In the process, the spiderwebs are stretched for what seems like about half a mile—yet the fibers never get any thinner. Not only is there no material that could stretch that many times its original length, it would be impossible for the strands not to get thinner. Where is all the extra substance coming from? More worrying still, either the attachment points of the web to Peter Parker’s wrists would break, the brick skin on the front of the building would peel off, or Parker himself would be torn in two by the amount of force being applied to him by the sheer momentum of many tons of speeding train. You could imagine a mechanism where the webs would work—repeatedly attaching between the train and buildings webs that stretch and snap, gradually slowing the train down over many miles—but the scene as played out is physically impossible.
Similarly, Superman’s powers are a collection of nonstarters packaged up in blue tights and red shorts. When he flies up into the air, something has to be pushing back on either the air around him or the earth beneath using some kind of action at a distance—it’s basic Newton’s third law stuff—but what is it that does the pushing?
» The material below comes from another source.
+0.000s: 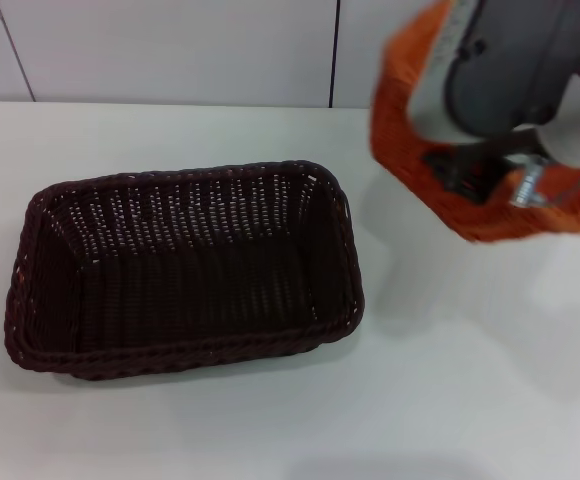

Where is the force coming from? We are told he gets his powers from our yellow sun because his home world has a red sun. How? What physical forces are behind this ability? This doesn’t even come close to being science fiction—it is pure fantasy. Or, if you prefer it, magic.
Now it might seem cruel to overanalyze our superheroes in this way. Notice the f word in science fiction—it’s only a story. In the end, the science in science fiction is much less important than telling a good tale. And in most cases, worrying too much about the plausibility of the science is like breaking a butterfly on a wheel. Yet the point of making this unfair examination is that the restrictions and limitations we have to place on superheroes are due to issues with the physics. When movie directors want something dramatic to happen, they don’t worry about what would physically be viable, they just do what looks good. In searching for real superpowers we don’t have that luxury.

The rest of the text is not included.